More about Liquidatum here

09.45 - 10.30

Panel 1: Global vs Local Liquidity Management – at what level is liquidity self-sufficiency desirable?

In formulating liquidity risk management policies for branches/ subsidiaries of foreign banks in their jurisdictions, national financial regulators have varied in their approach to the level at which liquidity sufficiency has to demonstrated. Some permit global management of liquidity (with increased oversight and cooperation with host regulators) whilst others have insisted strictly on local, legal entity level self-sufficiency.

Interestingly, some banks have always advocated a local, federal, approach to liquidity management. Others strongly believe in the efficiencies and advantages of global liquidity pools.

What will be the industry trend? We explore what might be the optimal approach.

Moderator: Brooke Masters, Chief Regulation Correspondent, Financial Times
Panellists: Julian Slow, Head of Asset and Liability Management, Western Hemisphere, Standard Chartered Bank
Mike Anderson, Head of Group Asset & Liability Management, HSBC Group
Odomar Vancreayenest, Global Head Of Liquidity Risk Management, Deutsche Bank

11.00 - 11.45

Panel 2: Liquidity Stress Testing – the newest piece of kit in the risk management tool-box:

Before the crisis of the past 24 months stress testing was not a common risk management exercise for many bank risk management departments. In today’s regulatory world it has become a mainstream requirement. It is a new technique for many – what will be the challenges in its implementation in respect of liquidity risk?

Will stress testing become merely a tick-box exercise?

Should risk managers use regulatory coefficients and scenarios or develop bespoke scenarios?

Will dynamic scenarios and second order or reflexive stress testing develop soon?

Is looking forward, as opposed to working with data based histories, too much to ask of the risk management community?

Can the industry learn to derive predictive value from scenario analysis and management engagement?

Moderator: David Vander, Director, Liquidatum
Panellists: Stefan Friberg, Deputy Head of Risk Control, SEB
Marco Lichtfous, Member of BCBS committee on Liquidity Risk for Bank of Luxembourg
Arno Kratky, Head of Liquidity Risk, Commerzbank
Nick Turner, Co-President, Global Business Network

11.45 - 12.30

Panel 3: Disclosure – transparently improving?

In the last two years there has been a significant increase in the volume of information being published by banks in respect of liquidity risk. In this sense, Pillar III type mechanisms are working with the market demanding more confidence giving information and banks producing significantly more liquidity risk related items.

Has this increase in the volume of liquidity related disclosures been accompanied by an increase in the quality of information available to market participants? Is quarterly and mid-year reporting of a similar standard to “final” accounts?

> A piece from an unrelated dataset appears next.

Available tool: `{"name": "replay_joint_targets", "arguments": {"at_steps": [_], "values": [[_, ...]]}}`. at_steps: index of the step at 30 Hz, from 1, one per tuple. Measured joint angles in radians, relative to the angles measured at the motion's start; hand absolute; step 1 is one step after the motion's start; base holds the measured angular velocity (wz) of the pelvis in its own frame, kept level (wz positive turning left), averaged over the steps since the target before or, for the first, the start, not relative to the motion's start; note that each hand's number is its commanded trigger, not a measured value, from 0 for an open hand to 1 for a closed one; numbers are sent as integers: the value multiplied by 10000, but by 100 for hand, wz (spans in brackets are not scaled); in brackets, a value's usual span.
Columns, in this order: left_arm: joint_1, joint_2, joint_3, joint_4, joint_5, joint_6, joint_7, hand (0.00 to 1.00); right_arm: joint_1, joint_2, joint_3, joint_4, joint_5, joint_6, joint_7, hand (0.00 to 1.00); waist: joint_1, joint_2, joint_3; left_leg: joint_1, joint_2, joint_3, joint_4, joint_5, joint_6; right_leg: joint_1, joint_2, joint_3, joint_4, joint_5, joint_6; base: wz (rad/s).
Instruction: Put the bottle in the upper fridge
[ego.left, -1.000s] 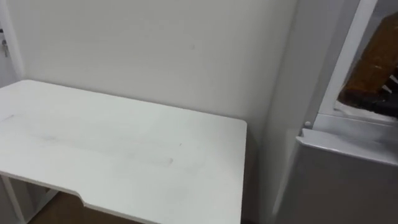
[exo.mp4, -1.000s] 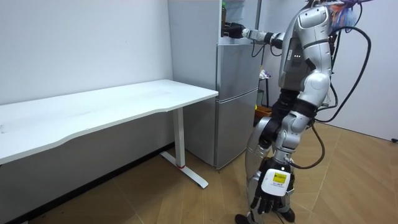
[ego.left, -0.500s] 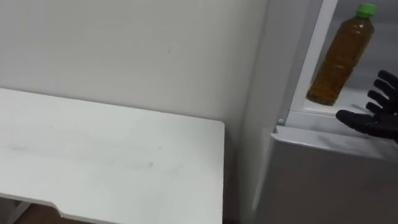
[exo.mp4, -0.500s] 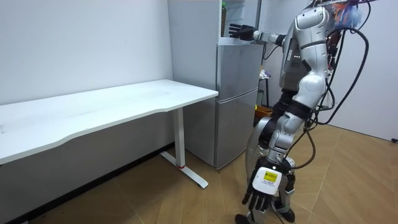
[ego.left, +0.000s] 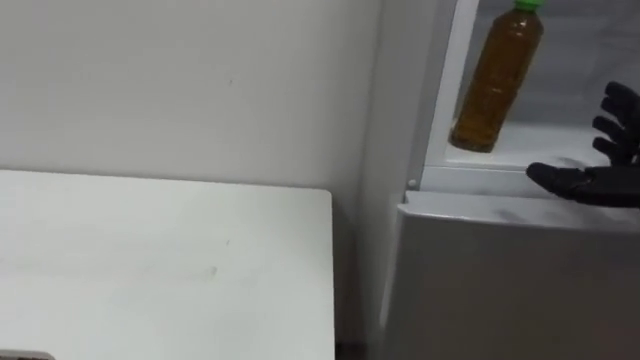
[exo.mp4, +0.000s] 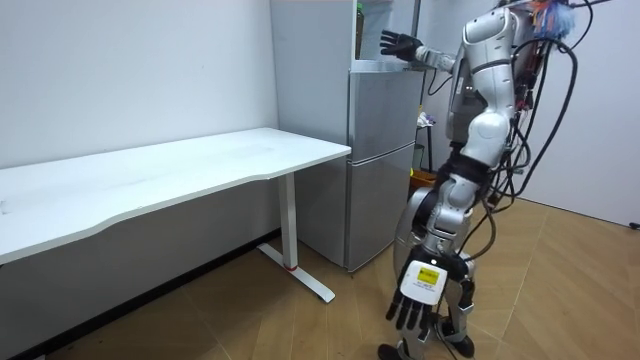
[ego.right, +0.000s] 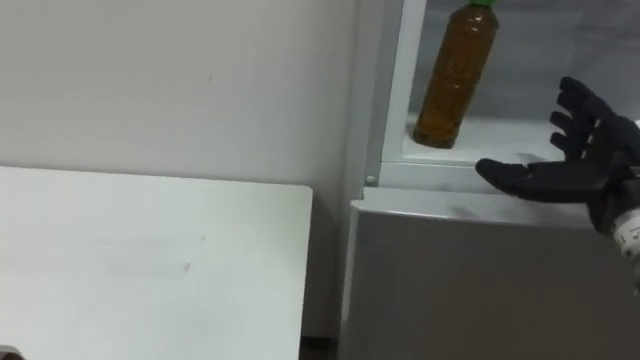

Moderator: Ed Firth, Managing Director, Financial Communications (UK)
Panellists: Matthew Hegarty, Senior Credit Analyst, Fidelity Investments
Matthew Rees, Senior Credit Analyst, Legal & General IM
Mark Gossage, Head of Data, Liquidatum
Justin Fox, Head of Treasury Markets, Nationwide Building Society

14.00 - 14.45

Panel 4: The Academic Panel

Bank capital management has been socialised. This is the conclusion of many commentators regarding the guaranteeing of banks performance that has taken place over the past year. Banks have been, and are being, permitted to be capital deficient.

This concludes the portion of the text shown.